**Try it:**
Your answer should consist only of the lines below from the one with "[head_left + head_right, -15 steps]" through the one with "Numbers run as", copied exactly.

**Data for this exercise:**
BEGIN

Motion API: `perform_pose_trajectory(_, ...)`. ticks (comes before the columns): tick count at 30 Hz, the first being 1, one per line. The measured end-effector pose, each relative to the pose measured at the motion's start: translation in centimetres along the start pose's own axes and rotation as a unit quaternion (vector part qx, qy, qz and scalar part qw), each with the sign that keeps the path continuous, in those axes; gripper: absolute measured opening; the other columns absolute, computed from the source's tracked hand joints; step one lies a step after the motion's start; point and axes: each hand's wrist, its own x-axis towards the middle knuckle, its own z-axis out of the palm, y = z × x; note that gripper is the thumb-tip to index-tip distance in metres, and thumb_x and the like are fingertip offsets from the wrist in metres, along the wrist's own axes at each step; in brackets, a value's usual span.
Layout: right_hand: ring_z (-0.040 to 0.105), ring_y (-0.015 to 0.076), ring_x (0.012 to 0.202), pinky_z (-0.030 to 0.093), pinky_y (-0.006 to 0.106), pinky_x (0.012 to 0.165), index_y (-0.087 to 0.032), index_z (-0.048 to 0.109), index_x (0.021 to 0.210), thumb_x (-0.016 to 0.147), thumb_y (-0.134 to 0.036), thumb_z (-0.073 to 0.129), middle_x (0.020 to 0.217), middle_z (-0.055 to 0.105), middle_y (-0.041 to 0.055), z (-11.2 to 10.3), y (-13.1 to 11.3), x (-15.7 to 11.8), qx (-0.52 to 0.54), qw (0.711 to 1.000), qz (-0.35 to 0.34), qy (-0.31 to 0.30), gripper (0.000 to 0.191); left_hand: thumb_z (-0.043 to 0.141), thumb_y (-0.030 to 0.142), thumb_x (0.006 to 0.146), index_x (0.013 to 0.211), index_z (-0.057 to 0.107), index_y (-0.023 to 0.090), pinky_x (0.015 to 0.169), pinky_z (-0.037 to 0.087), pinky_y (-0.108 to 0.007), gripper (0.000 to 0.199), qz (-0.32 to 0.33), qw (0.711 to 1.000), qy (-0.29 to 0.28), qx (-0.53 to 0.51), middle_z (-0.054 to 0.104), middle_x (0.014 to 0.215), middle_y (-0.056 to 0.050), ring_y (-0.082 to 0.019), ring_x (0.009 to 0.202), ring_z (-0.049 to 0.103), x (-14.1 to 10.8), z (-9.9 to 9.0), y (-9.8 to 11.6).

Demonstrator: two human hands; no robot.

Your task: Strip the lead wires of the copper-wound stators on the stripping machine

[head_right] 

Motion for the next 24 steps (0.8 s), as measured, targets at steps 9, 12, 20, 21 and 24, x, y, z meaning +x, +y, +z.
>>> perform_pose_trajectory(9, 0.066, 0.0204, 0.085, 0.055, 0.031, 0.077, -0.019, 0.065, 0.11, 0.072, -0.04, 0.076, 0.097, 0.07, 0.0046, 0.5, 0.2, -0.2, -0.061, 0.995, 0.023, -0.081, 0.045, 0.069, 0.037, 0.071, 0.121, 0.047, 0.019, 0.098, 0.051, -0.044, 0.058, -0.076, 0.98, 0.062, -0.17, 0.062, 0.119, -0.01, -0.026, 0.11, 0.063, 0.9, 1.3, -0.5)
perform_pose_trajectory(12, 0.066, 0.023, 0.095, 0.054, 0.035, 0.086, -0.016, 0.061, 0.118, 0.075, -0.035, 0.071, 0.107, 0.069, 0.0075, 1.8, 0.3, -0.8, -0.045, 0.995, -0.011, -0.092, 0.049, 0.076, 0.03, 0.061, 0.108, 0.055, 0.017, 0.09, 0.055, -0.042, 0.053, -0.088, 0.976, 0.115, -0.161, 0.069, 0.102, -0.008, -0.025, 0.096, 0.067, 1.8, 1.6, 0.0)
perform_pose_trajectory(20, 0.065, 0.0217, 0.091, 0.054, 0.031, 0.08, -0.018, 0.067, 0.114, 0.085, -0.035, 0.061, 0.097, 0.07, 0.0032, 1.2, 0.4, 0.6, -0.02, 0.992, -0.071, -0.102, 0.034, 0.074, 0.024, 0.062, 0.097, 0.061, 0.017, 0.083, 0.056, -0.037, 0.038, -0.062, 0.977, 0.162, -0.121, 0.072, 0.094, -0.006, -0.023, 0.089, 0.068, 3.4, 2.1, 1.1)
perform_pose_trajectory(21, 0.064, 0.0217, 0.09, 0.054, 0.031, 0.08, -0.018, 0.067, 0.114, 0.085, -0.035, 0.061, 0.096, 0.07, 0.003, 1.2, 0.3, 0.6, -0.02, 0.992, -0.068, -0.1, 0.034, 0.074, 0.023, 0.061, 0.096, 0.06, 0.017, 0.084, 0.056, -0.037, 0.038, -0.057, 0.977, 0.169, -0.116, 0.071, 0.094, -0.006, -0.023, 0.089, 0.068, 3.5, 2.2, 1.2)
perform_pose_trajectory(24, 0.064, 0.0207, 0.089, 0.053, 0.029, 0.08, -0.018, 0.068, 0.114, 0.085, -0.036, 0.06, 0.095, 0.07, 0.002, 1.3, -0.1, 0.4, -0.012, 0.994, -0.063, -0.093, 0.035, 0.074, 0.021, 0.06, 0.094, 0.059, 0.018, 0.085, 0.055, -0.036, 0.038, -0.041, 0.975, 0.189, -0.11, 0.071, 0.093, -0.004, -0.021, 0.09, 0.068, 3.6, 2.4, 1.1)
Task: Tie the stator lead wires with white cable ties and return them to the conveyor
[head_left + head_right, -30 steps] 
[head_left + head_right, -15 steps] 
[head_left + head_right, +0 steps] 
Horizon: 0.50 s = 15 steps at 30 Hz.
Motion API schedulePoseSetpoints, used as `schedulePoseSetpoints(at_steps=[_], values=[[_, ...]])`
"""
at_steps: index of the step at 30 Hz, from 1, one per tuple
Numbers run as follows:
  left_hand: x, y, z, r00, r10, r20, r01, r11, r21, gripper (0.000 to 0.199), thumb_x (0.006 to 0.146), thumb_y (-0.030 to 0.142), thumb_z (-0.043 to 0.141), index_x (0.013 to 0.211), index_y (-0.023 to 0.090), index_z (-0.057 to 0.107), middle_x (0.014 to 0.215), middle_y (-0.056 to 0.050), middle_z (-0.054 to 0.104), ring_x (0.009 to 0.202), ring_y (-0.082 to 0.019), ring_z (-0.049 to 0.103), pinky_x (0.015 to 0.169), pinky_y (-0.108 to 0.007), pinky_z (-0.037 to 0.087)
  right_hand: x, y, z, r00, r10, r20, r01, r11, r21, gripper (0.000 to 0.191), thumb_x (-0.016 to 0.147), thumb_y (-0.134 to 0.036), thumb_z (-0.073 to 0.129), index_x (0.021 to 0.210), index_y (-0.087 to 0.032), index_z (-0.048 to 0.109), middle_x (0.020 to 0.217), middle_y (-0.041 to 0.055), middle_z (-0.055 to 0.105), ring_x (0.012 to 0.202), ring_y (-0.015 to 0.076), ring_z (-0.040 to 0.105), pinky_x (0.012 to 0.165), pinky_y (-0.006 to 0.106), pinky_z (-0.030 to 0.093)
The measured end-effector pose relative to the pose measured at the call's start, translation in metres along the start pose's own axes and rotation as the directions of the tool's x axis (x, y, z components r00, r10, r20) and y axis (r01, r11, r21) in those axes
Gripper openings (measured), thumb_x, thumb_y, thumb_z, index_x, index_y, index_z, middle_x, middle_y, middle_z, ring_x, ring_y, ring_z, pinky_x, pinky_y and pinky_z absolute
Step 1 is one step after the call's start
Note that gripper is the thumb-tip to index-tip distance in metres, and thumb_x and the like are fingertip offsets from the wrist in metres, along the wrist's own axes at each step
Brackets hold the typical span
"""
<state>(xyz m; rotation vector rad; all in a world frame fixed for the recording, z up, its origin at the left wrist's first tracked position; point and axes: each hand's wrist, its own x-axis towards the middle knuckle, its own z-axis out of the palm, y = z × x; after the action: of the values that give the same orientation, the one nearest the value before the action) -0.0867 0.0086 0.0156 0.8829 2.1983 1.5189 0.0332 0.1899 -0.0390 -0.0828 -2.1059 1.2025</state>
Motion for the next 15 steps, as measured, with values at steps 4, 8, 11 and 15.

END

**Task response:**
[head_left + head_right, -15 steps] 
[head_left + head_right, +0 steps] 
Horizon: 0.50 s = 15 steps at 30 Hz.
Motion API schedulePoseSetpoints, used as `schedulePoseSetpoints(at_steps=[_], values=[[_, ...]])`
"""
at_steps: index of the step at 30 Hz, from 1, one per tuple
Numbers run as follows:

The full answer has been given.